I also am deeply grateful to all the other folks who devote time to gull watching on Plum Island and elsewhere, helping us build up this picture. Some of these folks go beyond gull watching to gull rescue. Kat has worked to save sick and injured gulls in the past, and she’s not alone. Rounding out the gull news trifecta this week, I also had an email from Mike Paige, who has proposed, along with Kat, starting up a local gull rescue that, to my utter delight, they want to call “Wicked PISR” (as in “Plum Island Seagull Rescue”). Mike has seen gulls get into all manner of trouble, generally due, in some way, to human interference. He wrote:
“A few weeks ago I was at Sandy Point. Some woman was fishing. A gull grabbed her bait and got snagged. Luckily I was there. I was able to grab the gull because it was still on her line, cut the line free and carried the gull back to my space on the beach where a friend was. The hook went through the beak but not the tongue, looked like just beak cheek. I had my friend hold the gull. I went back to my car where I have a toolkit. Got the wire cutters. I was able to cut the barb off and the hook fell free, My friend let go of it and it flew away. There’s a success for you. The gull must have pecked and bit my hands 50 times. I had to stick something in its mouth so it couldn’t bite me and so I could get at the hook. I bought my friend and I the smallest ever pair of bolt cutters so we can cut fish hooks. Fish hooks for surf casting really should only be made out of iron so they’ll rust out of creatures’ mouths and fall away. No more stainless fish hooks. I still chuckle when I think how mad that gull was at me.”

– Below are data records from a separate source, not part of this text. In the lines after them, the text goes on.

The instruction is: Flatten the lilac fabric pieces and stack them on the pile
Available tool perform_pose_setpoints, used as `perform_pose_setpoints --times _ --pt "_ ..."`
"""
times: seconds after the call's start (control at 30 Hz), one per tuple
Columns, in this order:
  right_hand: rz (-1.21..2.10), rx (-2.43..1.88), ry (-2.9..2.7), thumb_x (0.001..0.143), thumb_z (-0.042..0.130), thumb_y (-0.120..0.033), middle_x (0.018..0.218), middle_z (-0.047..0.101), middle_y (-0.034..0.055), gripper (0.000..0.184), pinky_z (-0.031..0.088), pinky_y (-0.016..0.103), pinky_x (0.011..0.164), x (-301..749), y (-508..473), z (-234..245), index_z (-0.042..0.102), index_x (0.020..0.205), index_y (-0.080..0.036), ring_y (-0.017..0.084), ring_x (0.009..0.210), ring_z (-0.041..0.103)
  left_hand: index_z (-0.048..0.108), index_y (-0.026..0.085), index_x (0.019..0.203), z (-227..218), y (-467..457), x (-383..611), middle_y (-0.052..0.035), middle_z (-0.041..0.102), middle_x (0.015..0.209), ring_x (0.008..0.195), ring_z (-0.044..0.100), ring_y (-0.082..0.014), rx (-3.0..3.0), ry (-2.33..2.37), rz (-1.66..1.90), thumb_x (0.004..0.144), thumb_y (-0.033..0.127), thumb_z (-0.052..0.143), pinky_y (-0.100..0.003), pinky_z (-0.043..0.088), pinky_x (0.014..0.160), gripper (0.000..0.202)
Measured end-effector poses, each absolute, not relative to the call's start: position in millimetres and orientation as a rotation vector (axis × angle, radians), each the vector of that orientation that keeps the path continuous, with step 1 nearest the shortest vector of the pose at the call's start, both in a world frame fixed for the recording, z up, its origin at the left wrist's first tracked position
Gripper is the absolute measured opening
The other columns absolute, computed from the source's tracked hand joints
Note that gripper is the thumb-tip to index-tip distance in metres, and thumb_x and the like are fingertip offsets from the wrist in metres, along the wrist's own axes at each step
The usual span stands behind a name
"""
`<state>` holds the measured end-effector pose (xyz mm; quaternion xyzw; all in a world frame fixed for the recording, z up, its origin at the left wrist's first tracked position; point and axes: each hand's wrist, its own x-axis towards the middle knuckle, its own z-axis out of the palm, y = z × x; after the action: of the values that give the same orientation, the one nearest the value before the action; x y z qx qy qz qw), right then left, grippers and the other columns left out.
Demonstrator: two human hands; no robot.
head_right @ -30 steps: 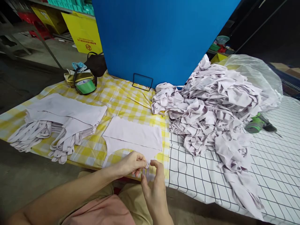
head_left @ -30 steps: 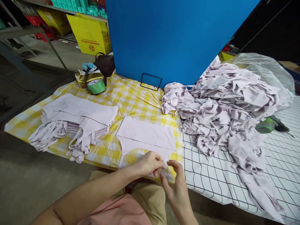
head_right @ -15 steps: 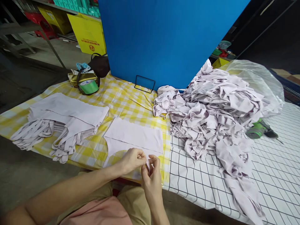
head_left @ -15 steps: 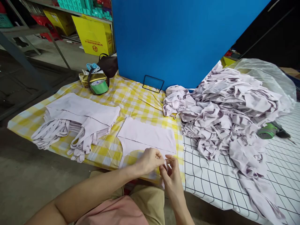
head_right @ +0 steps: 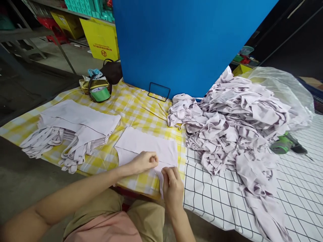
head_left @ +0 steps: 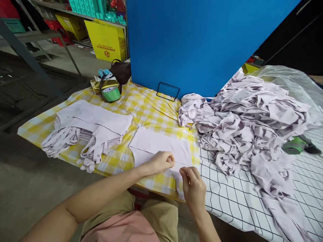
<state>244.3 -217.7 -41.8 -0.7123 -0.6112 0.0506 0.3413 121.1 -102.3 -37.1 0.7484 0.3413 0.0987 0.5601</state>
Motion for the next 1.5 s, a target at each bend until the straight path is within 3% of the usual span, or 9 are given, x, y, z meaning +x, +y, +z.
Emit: perform_pose_setpoints --times 0.1,0.17,0.37,0.53,0.7,1.0,1.5 --pt "0.305 -1.926 -1.586 0.086 0.042 -0.030 0.071 0.061 0.0040 0.022 0.042 0.026 0.059 258 -201 -41 0.058 0.075 -0.020 0.016 0.062 0.058 0.060 0.014 0.087 -49 -90 126 -0.0058 0.057 0.092 0.086 0.054 -0.0176 2.352 0.690 0.424 0.073 0.011 0.056 -0.026 0.043 0.075 0.016" --pt "0.416 -1.989 -1.582 0.085 0.042 -0.032 0.072 0.065 0.0047 0.023 0.042 0.027 0.060 263 -190 -41 0.060 0.075 -0.020 0.018 0.064 0.060 0.061 0.012 0.086 -56 -85 131 -0.0090 0.057 0.097 0.092 0.053 -0.0213 2.604 0.577 0.364 0.076 0.012 0.056 -0.030 0.044 0.078 0.012" --pt "0.537 -2.069 -1.637 0.080 0.038 -0.021 0.067 0.067 0.0035 0.024 0.041 0.027 0.060 270 -171 -42 0.062 0.081 -0.019 0.018 0.059 0.060 0.063 0.009 0.085 -69 -76 142 -0.0123 0.060 0.087 0.089 0.054 -0.0228 2.795 0.459 0.209 0.083 0.007 0.043 -0.030 0.047 0.070 0.021" --pt "0.571 -2.127 -1.726 0.082 0.037 -0.019 0.063 0.066 0.0009 0.023 0.041 0.023 0.056 271 -163 -40 0.060 0.079 -0.019 0.015 0.053 0.059 0.066 0.013 0.084 -73 -66 144 -0.0073 0.061 0.086 0.091 0.055 -0.0195 2.535 0.542 0.284 0.078 0.008 0.051 -0.028 0.044 0.079 0.017" --pt "0.518 -2.214 -1.837 0.081 0.044 -0.016 0.067 0.068 0.0037 0.020 0.037 0.023 0.056 270 -153 -39 0.062 0.073 -0.019 0.017 0.060 0.061 0.068 0.017 0.085 -78 -59 144 -0.0029 0.062 0.083 0.083 0.057 -0.0152 2.442 0.560 0.325 0.079 0.013 0.055 -0.024 0.043 0.076 0.015" --pt "0.417 -2.416 -2.020 0.078 0.045 -0.002 0.073 0.068 0.0068 0.023 0.026 0.025 0.053 269 -143 -35 0.063 0.074 -0.016 0.016 0.062 0.058 0.069 0.015 0.081 -84 -54 146 -0.0033 0.063 0.080 0.081 0.057 -0.0160 2.370 0.564 0.356 0.078 0.016 0.060 -0.024 0.041 0.074 0.010" --pt "0.454 -2.408 -1.982 0.075 0.045 0.004 0.076 0.067 0.0095 0.023 0.026 0.025 0.053 253 -136 -26 0.060 0.074 -0.015 0.018 0.064 0.059 0.067 0.014 0.073 -86 -55 149 -0.0036 0.063 0.073 0.075 0.057 -0.0168 2.377 0.560 0.355 0.076 0.012 0.055 -0.025 0.042 0.070 0.012"
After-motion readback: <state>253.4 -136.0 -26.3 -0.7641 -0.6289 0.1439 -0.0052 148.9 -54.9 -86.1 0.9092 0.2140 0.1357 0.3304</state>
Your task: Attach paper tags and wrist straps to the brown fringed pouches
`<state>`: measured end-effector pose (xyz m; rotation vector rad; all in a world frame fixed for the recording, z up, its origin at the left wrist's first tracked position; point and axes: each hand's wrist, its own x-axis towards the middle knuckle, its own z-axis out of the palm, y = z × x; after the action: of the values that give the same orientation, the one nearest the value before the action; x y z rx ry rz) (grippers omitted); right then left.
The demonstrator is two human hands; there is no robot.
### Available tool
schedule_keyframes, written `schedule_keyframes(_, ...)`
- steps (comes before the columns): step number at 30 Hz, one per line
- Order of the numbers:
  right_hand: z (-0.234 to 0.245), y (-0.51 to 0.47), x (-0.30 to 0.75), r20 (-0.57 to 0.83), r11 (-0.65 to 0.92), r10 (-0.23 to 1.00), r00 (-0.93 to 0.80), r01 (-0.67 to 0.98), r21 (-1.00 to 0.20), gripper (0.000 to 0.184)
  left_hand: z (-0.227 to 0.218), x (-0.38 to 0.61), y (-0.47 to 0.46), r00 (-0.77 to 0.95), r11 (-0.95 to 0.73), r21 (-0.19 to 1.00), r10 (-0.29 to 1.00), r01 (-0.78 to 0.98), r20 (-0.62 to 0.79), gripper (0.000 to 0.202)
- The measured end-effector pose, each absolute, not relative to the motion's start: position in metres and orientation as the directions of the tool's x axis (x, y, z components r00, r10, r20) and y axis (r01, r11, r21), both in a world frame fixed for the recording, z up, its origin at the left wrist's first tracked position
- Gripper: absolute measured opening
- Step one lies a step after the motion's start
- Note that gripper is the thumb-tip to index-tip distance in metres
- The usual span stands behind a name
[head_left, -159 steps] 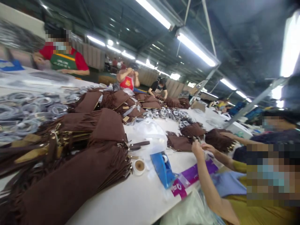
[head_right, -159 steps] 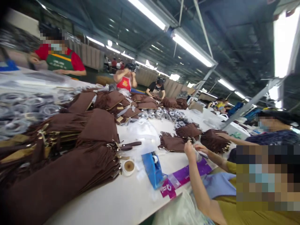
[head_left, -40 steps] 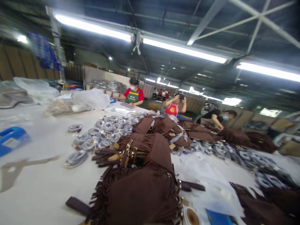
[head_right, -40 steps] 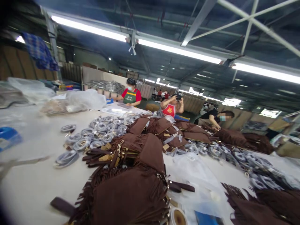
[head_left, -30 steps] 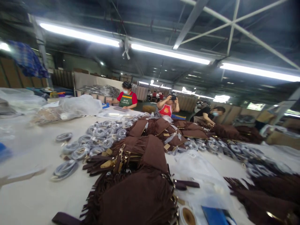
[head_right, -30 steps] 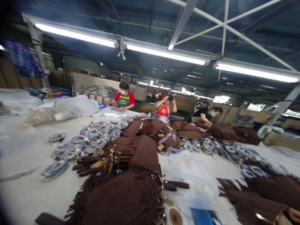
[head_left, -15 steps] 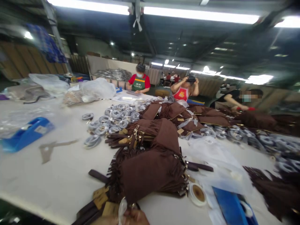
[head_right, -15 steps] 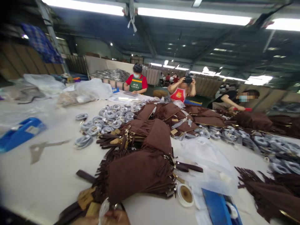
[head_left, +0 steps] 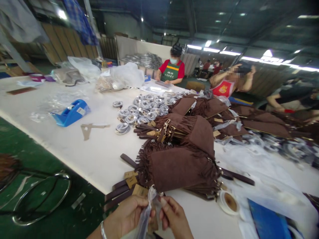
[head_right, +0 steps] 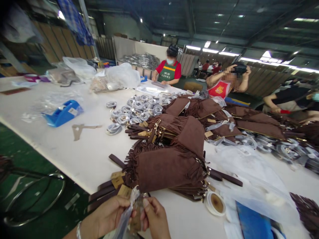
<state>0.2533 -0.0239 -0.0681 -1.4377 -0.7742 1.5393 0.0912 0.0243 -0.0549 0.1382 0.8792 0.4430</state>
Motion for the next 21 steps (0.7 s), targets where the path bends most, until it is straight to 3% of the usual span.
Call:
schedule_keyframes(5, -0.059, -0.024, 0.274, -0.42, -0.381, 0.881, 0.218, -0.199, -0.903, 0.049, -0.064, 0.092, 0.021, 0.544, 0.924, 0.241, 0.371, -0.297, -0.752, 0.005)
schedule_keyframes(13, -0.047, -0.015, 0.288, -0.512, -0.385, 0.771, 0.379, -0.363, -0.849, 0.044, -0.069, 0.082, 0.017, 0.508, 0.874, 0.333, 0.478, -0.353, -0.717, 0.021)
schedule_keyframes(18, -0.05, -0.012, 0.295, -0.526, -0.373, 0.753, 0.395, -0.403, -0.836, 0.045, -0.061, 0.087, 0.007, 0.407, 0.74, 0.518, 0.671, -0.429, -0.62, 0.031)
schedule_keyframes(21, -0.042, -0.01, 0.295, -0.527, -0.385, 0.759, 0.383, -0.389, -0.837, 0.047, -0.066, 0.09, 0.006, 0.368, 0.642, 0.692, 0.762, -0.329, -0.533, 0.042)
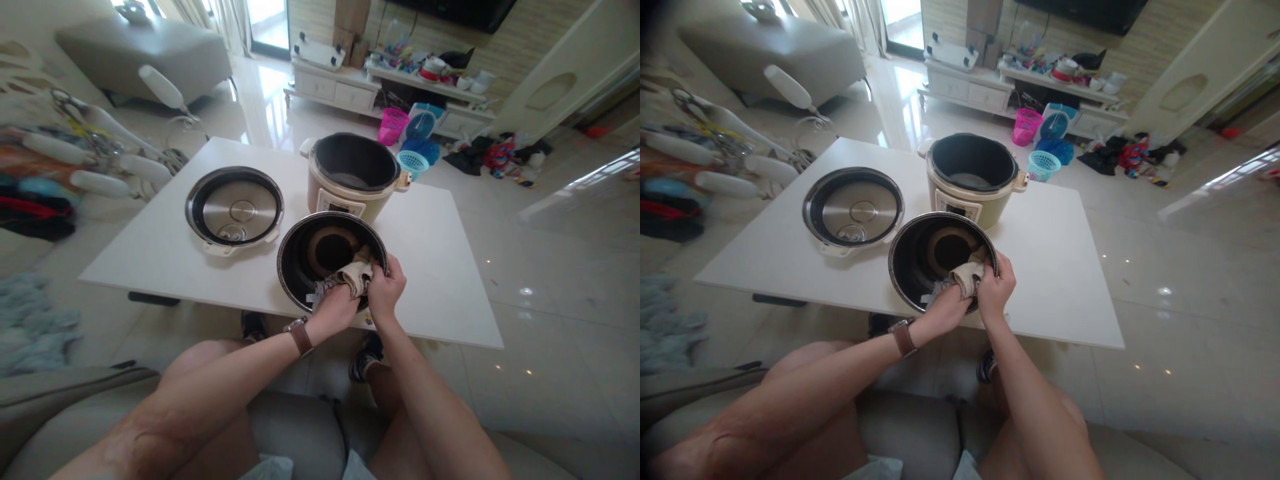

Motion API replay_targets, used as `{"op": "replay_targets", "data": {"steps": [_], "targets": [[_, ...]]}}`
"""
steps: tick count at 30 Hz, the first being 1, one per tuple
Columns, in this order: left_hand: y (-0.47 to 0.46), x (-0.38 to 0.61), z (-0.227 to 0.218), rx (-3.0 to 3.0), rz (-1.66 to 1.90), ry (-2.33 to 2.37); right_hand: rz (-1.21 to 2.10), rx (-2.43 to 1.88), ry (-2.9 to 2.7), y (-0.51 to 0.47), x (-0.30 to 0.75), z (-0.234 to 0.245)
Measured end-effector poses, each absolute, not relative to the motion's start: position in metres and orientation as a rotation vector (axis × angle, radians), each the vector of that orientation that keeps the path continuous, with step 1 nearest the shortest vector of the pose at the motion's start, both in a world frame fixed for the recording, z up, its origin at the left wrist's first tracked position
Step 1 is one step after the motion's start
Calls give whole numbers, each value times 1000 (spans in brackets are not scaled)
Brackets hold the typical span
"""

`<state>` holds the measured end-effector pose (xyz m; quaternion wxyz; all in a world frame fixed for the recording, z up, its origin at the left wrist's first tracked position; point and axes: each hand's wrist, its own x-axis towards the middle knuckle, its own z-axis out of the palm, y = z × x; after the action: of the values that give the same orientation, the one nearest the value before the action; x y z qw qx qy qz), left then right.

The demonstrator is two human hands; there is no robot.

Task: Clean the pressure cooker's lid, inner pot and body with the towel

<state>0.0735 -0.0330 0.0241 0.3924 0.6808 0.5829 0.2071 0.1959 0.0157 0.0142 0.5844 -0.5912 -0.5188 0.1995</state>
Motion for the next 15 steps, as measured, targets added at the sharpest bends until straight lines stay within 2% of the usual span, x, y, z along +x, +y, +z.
{"op": "replay_targets", "data": {"steps": [6,15], "targets": [[-39,75,14,1901,486,1464,444,-1439,-1331,20,211,26],[-35,66,23,2238,76,1379,472,-1434,-1438,37,250,43]]}}
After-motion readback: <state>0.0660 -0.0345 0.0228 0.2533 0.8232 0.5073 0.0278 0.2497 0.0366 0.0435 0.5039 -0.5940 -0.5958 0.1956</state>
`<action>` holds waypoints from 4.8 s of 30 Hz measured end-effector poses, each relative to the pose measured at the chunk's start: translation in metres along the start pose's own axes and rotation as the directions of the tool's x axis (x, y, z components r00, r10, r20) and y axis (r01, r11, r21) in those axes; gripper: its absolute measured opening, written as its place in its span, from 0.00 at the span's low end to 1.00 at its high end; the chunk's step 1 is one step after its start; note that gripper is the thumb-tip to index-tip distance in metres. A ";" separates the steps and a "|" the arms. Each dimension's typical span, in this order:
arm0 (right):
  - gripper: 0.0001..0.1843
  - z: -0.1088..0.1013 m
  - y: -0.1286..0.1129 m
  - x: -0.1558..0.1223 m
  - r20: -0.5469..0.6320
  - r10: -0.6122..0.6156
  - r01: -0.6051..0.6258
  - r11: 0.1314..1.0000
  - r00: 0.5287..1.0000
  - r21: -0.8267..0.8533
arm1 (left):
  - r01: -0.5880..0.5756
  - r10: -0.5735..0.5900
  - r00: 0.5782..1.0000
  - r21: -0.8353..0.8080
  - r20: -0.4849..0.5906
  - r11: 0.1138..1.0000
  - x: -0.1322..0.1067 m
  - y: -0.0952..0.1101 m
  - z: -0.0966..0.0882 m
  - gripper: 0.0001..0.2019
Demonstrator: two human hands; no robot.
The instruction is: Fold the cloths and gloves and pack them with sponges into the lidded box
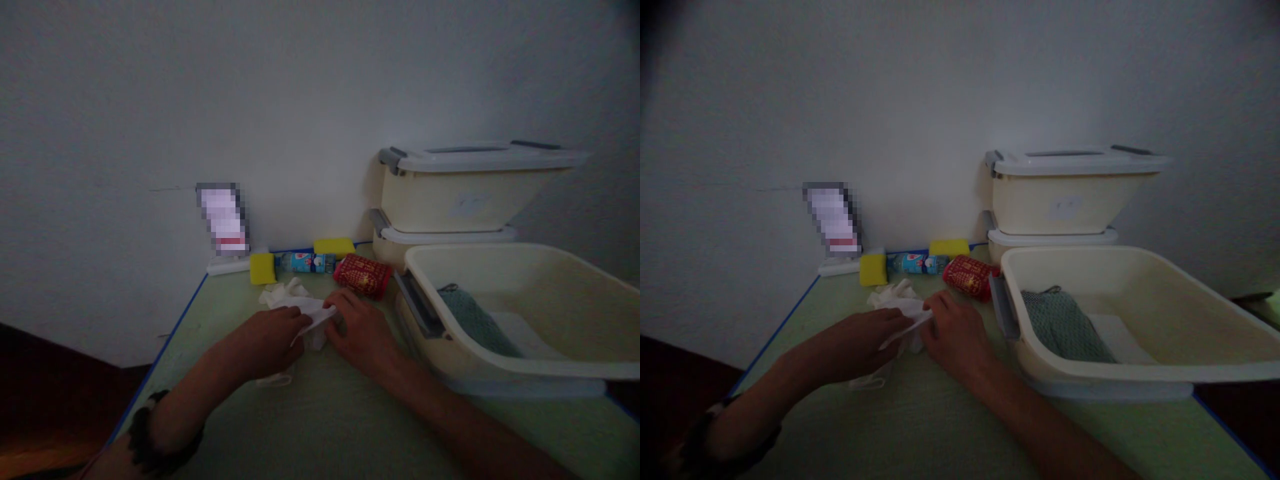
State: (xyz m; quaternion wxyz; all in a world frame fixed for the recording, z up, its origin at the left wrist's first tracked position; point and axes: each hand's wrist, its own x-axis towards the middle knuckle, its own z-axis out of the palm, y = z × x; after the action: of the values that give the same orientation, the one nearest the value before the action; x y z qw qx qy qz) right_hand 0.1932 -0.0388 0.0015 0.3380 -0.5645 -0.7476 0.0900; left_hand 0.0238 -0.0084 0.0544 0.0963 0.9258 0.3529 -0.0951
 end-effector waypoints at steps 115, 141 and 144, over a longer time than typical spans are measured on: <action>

In a fortuitous convergence, I now find myself in a better-than-ever position to help our gulls throughout their annual and life cycles: I have a new job as a Program Ornithologist at Mass Audubon, based at the Joppa Flats Education Center, just down the road from Plum Island. I get to help out leading bird outings to the Refuge and other local spots, and visiting with Plum Island based gulls is a real perk of the job. I hope I can also help facilitate Wicked PISR as they get off the ground, so to speak.
If we hear more about 2E2, whether more bizarre or untoward interactions, or just that he’s back to his normal self, you will, of course, be the first to know. In the meantime, keep him in your prayers, if you’re the praying kind, or just send him some good vibes, on the vibe radio frequency gulls usually tune in to.